私本義経 前史 長兄の日々1
俺は源義平。
父・義朝の初子である。
長子であるとか嫡男であるとか言えぬのは、弟らが、俺より出自がよいからだ。
俺自身はそんなに気にしてはいなかったが、家中の者が悔しがった。
いっとう最初にお生まれなのだから、嫡子でようござらぬか!
そうもいかぬのが武家の世なのよ。
父は俺のいる南関東の大半を平らげ、それを実績として京に戻った。
後は任せた
との一言で。
時の皇(すめらぎ)から、父の父、為義爺(じじ)の官職、検非違使を超える、
下野守
に任じられた父はいま、京に在(あ)る。
後は任せた
と言われたゆえ、俺は本拠である鎌倉より北上を決めた。
既に下野守と任官された父の長子である事が、北上を助けてくれている。
松田の波多野氏のお子である弟、朝長はいまだ十三。
さすがに俺より先んじようとはしない。
なので自然と俺が前に出る。
前に、前に、前に。
新田、藤姓足利、畠山らも俺の勢いに乗ってくる。
この勢いで蝦夷まで行くか!
おー!!と皆の拳が上がりかけたとき。
俺たちの行く手を遮りやがったのは、利根川と、その向こうの上野(かみつけ)の勢だった。
叔父ども
わが祖父にあたる為義に、嫡男の座から蹴り落とされた、父の弟・義賢(二男)、義憲(三男)が、対岸に陣取ったのだ。
まあ陣取っただけなら可愛げもあろうものを、義賢叔父は武蔵国最大の武士団であり、留守所総検校職である、
秩父重隆
の娘を娶り、“養君”として武蔵国比企郡大蔵(現・埼玉県比企郡嵐山町)に館を構えたのだ。
これは明らかに、父と俺の領地、相模を狙わんとする行為である。
だが俺にとっては、いま秩父重隆と事を構えるのは、かえって好都合だった。
重隆は、甥・畠山重能とその父・重綱の後妻を相手に家督争いの真っ只中という立場だったのだ。
しかもその後妻なる女性(にょしょう)とは、長らく俺の乳母だった女なのだった。
この際重隆を叩いてしまえ。
畠山家もこちらについた。
藤姓足利、新田や波多野や三浦や集まってしまい、相模総出でやる感じになった。
久寿二年(1155年)、義賢の居処・大蔵館に打ち入った俺は、父の直下弟・義賢とその舅・秩父重隆を討ち取って、武名を広く轟かせることとなったのだった。
鎌倉悪源太
この大蔵合戦以降「鎌倉悪源太」と呼ばれるようになった。
「鎌倉の/剛勇な/源氏の長男」という意味であり、お手前がたの時代で使う“悪”の用法とはちと違う。
だが長男は長男だが、出自の違いは明確にある。
そういう意味では、俺は直下弟・朝長にも、次下弟・頼朝にも、身分では負けておったのだった。
特に頼朝は、尾張の名高い宮守の血筋だとかで、父はそこと縁付くために、関東の初手の降臨点、丸御厨を先方に寄進してしまっていた。
俺には亀ヶ谷があるとはいえ、相模の拠点を差し出されることは、あまり気分のよいものではない。

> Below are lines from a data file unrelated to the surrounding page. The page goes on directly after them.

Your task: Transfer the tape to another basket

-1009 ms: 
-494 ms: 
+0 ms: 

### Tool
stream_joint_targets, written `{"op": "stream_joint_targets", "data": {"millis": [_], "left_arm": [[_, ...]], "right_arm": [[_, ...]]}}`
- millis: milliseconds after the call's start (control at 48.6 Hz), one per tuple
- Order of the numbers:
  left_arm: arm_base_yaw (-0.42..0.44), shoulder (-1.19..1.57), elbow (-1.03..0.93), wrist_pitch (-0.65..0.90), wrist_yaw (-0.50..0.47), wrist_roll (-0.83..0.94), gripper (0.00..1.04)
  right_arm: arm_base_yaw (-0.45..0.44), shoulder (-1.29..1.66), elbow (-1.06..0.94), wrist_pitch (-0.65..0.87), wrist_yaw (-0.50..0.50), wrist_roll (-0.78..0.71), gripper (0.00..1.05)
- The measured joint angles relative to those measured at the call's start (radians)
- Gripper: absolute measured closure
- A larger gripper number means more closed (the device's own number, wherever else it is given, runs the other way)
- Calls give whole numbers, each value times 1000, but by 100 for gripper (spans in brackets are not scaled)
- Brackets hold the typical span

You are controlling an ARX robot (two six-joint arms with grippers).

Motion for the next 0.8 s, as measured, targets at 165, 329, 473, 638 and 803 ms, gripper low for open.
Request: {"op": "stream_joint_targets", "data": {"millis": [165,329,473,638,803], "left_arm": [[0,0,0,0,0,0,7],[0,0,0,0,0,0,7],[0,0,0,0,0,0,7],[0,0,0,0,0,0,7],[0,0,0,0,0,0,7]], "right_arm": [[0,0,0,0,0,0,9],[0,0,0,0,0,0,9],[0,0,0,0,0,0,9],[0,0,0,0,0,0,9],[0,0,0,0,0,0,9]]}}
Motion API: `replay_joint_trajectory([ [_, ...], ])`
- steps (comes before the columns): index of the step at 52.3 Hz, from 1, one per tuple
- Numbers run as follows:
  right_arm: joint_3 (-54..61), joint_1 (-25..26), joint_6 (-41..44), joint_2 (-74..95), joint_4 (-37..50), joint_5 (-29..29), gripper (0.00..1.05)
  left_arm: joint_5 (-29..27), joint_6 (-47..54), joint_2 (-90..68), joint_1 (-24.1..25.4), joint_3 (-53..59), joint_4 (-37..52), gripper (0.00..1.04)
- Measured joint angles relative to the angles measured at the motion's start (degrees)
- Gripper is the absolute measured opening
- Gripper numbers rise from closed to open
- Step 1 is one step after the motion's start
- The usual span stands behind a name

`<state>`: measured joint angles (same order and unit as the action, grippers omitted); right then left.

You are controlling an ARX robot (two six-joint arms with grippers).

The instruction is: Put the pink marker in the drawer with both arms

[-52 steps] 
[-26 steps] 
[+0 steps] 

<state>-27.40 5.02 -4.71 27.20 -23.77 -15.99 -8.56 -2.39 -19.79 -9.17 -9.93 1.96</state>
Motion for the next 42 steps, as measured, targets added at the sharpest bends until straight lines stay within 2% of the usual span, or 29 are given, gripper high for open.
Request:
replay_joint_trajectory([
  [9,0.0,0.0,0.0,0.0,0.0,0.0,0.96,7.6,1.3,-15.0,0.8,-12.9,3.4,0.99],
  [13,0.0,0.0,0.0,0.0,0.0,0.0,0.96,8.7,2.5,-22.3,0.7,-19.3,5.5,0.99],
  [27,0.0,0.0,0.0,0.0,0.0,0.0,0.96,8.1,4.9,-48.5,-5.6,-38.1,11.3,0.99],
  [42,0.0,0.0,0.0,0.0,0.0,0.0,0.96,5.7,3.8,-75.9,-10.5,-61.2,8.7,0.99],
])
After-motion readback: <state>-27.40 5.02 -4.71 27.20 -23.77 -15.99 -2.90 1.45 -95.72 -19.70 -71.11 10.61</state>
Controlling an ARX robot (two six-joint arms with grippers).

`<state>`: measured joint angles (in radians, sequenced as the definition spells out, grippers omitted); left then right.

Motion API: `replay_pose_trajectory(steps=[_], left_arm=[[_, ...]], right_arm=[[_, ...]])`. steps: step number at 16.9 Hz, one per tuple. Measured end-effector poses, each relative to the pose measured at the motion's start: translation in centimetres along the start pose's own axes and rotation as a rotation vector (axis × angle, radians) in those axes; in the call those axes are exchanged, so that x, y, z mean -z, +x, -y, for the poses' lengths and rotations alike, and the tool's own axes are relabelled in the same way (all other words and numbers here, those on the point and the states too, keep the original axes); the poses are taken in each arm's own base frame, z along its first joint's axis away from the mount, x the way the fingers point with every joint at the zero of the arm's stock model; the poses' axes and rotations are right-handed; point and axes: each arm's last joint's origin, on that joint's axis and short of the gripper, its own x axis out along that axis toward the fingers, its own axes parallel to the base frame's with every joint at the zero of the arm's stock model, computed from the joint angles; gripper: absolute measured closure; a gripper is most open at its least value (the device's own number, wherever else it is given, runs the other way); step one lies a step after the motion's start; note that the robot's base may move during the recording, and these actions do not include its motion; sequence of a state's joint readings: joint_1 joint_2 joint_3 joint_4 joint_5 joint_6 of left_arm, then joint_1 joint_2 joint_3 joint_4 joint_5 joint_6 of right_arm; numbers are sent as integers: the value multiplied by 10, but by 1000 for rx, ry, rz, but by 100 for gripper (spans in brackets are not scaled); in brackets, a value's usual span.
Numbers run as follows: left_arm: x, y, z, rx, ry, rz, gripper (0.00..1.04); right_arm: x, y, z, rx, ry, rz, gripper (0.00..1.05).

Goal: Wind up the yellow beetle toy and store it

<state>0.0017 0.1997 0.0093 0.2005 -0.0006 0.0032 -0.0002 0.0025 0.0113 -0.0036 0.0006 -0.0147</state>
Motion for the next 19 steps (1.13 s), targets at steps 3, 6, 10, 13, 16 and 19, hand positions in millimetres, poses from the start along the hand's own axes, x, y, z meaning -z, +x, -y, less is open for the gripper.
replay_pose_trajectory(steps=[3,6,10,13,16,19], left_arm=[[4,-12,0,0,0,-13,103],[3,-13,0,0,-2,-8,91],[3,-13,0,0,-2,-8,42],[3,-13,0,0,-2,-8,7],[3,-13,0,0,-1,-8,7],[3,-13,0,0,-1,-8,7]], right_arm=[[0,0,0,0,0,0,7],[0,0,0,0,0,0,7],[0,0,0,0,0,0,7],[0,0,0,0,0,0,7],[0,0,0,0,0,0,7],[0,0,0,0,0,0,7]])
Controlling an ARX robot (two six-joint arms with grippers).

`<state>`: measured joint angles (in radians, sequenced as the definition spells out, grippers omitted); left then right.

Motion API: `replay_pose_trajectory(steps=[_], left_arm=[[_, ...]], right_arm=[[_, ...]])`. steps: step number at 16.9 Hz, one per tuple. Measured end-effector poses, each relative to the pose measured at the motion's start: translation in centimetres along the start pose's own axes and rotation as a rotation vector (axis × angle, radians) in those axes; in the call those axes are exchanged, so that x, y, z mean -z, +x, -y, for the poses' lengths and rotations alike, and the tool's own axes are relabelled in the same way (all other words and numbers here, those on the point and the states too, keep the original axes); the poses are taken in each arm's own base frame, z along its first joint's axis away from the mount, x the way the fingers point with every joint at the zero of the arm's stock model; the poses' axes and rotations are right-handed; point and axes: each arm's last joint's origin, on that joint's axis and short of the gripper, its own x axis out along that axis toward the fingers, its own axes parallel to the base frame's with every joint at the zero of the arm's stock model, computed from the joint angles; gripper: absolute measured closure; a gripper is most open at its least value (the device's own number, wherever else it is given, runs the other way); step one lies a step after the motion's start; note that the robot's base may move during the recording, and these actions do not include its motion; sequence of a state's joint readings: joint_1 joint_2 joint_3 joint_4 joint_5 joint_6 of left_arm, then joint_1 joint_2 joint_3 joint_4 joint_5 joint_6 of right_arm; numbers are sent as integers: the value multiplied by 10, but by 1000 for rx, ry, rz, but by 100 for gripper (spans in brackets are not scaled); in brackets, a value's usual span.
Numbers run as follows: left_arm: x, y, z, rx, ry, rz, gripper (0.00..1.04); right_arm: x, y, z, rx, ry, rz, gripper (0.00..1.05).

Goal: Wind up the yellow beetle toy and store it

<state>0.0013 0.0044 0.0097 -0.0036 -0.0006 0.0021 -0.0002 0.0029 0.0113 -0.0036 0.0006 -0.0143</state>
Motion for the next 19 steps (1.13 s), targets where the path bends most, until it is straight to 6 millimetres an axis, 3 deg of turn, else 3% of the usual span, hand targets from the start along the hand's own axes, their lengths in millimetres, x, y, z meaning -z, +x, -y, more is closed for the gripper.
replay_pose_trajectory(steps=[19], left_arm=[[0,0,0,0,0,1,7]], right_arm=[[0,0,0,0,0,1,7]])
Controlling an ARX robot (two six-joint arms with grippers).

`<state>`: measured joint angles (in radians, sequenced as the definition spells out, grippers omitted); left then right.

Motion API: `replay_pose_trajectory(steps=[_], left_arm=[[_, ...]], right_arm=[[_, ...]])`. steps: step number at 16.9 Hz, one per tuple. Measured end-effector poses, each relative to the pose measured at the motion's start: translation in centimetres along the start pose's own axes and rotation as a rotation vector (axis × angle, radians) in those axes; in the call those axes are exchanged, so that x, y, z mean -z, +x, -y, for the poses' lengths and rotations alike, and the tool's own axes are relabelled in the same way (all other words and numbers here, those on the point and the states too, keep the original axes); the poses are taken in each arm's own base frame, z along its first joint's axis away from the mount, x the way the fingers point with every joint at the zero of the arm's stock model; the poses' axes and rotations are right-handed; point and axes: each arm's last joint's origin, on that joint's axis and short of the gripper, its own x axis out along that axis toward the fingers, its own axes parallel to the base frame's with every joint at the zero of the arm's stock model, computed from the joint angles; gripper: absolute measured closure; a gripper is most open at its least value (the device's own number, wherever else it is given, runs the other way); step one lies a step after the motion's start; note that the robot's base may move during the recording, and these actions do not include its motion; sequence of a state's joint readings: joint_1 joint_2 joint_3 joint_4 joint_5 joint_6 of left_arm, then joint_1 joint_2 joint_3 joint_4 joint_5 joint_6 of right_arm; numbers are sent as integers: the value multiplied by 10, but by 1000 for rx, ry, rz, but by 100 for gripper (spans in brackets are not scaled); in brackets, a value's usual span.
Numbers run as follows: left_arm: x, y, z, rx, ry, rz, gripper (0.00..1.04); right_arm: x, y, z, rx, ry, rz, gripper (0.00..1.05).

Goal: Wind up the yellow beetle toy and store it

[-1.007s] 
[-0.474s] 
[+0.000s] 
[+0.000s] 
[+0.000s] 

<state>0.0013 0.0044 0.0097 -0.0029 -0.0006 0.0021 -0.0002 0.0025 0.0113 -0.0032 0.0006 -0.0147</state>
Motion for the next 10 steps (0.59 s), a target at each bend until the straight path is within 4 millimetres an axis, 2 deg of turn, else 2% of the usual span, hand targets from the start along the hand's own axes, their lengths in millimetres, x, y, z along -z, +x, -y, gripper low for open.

されど義朝父の上昇思考の中にはやはり、中央や、神官の系統とのつながりが大切とあるわけで。
長男は、ただ初生の意味のみで。
父もまた、ただ初生の意味のみの長子で。
ちょっとやるせない気分なのは多分同じだろうと思った。
大蔵合戦後
大蔵合戦は結局、秩父一族内部の家督争いに端を発し、そこに、源氏内部の争いが結びついたもの。
つまり私闘である。
ゆえに俺は中央から、お褒めではなく処罰を食らってもおかしくはなかったのだが、この頃父は武蔵守であった藤原信頼殿と関係を深めており、信頼殿の黙認があったとみえて、俺に処罰は一切下らなかった。
だが。
この藤原信頼と父との縁(えにし)が、結局俺たちを滅びに導いてしまうのである。